Provided data:
■ ■ ■ ■ ■

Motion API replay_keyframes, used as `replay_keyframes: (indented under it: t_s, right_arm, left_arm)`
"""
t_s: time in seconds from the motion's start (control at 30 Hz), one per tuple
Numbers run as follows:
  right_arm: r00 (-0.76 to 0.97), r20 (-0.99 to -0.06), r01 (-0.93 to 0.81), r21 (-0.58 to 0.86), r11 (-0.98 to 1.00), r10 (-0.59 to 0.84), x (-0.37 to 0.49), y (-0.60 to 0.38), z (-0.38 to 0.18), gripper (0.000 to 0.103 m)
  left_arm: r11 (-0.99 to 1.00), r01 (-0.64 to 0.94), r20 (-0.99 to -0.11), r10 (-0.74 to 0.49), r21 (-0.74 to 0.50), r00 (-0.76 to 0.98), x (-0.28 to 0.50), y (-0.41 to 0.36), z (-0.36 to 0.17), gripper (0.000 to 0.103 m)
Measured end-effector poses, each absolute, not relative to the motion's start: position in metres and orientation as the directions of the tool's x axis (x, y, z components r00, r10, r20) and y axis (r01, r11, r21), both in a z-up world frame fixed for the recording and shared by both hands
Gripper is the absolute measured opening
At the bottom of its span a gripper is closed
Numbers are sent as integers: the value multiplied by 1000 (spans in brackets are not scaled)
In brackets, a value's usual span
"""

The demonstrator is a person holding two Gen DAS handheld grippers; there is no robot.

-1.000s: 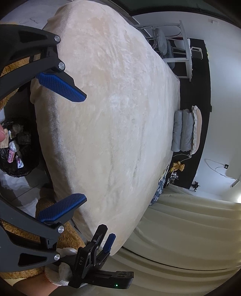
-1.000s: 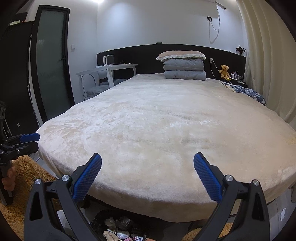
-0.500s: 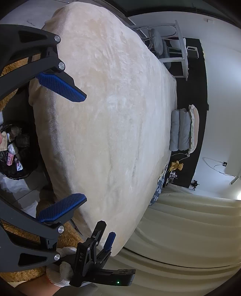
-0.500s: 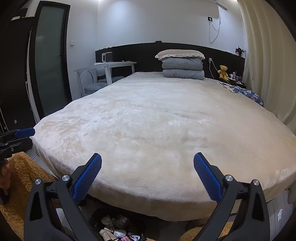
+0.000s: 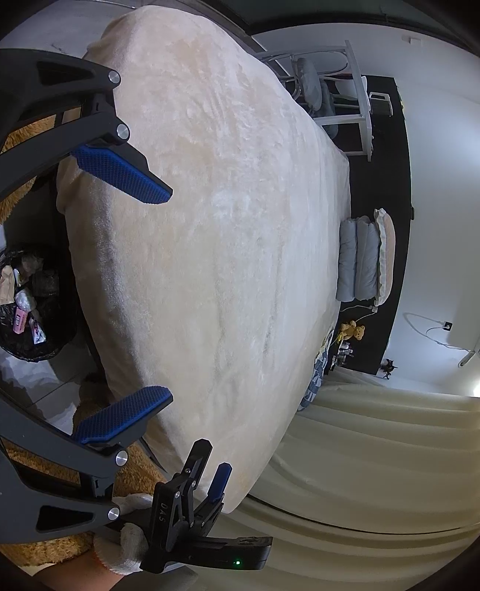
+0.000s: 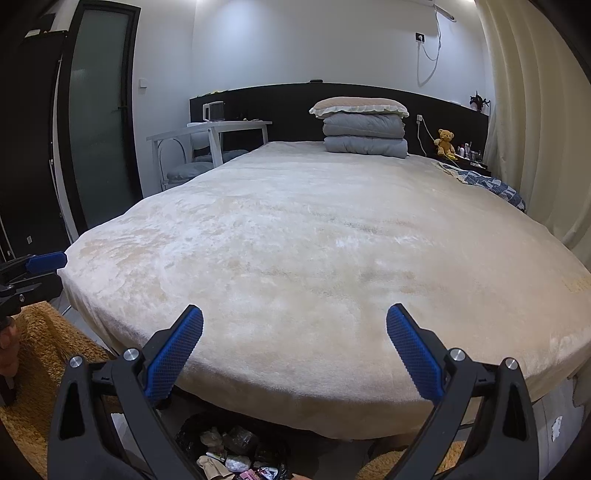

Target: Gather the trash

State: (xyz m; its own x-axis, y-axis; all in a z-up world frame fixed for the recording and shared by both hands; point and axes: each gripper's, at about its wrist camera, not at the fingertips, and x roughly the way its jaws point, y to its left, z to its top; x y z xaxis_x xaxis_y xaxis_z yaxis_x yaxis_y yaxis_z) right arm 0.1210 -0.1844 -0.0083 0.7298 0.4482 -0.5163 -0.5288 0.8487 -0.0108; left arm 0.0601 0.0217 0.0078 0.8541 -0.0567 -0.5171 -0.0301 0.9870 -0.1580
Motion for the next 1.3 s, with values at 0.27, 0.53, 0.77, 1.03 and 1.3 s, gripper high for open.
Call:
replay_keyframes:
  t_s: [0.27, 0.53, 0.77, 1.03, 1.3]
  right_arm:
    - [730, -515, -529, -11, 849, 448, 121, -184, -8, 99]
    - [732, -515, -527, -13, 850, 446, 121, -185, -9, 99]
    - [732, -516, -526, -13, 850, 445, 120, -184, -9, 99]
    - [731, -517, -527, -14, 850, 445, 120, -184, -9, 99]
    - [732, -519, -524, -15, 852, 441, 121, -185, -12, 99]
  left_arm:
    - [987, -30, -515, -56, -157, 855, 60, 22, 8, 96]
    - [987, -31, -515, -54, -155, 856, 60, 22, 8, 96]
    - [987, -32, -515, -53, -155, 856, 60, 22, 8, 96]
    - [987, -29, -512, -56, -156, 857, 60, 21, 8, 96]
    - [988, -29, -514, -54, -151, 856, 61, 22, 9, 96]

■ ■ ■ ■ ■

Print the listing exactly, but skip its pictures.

Motion API replay_keyframes, used as `replay_keyframes: (indented under it: t_s, right_arm, left_arm)`
"""
t_s: time in seconds from the motion's start (control at 30 Hz), one per tuple
Numbers run as follows:
  right_arm: r00 (-0.76 to 0.97), r20 (-0.99 to -0.06), r01 (-0.93 to 0.81), r21 (-0.58 to 0.86), r11 (-0.98 to 1.00), r10 (-0.59 to 0.84), x (-0.37 to 0.49), y (-0.60 to 0.38), z (-0.38 to 0.18), gripper (0.000 to 0.103 m)
  left_arm: r11 (-0.99 to 1.00), r01 (-0.64 to 0.94), r20 (-0.99 to -0.11), r10 (-0.74 to 0.49), r21 (-0.74 to 0.50), r00 (-0.76 to 0.98), x (-0.28 to 0.50), y (-0.41 to 0.36), z (-0.36 to 0.17), gripper (0.000 to 0.103 m)
Measured end-effector poses, each absolute, not relative to the motion's start: position in metres and orientation as the directions of the tool's x axis (x, y, z components r00, r10, r20) and y axis (r01, r11, r21), both in a z-up world frame fixed for the recording and shared by both hands
Gripper is the absolute measured opening
At the bottom of its span a gripper is closed
Numbers are sent as integers: the value multiplied by 1000 (spans in brackets are not scaled)
In brackets, a value's usual span
"""

The demonstrator is a person holding two Gen DAS handheld grippers; there is no robot.

-1.000s: 
-1.000s: 
-0.500s: 
-0.500s: 
+0.000s: 
+0.000s: 

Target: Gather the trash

State: (xyz m; its own x-axis, y-axis; all in a z-up world frame fixed for the recording and shared by both hands; point and axes: each gripper's, at about its wrist camera, not at the fingertips, and x roughly the way its jaws point, y to its left, z to its top; x y z xaxis_x xaxis_y xaxis_z yaxis_x yaxis_y yaxis_z) right arm 0.1210 -0.1844 -0.0083 0.7298 0.4482 -0.5163 -0.5288 0.8487 -0.0108; left arm 0.0601 0.0217 0.0078 0.8541 -0.0567 -0.5171 -0.0301 0.9870 -0.1580
Motion for the next 1.3 s, with values at 0.27, 0.53, 0.77, 1.03 and 1.3 s, gripper high for open.
Call:
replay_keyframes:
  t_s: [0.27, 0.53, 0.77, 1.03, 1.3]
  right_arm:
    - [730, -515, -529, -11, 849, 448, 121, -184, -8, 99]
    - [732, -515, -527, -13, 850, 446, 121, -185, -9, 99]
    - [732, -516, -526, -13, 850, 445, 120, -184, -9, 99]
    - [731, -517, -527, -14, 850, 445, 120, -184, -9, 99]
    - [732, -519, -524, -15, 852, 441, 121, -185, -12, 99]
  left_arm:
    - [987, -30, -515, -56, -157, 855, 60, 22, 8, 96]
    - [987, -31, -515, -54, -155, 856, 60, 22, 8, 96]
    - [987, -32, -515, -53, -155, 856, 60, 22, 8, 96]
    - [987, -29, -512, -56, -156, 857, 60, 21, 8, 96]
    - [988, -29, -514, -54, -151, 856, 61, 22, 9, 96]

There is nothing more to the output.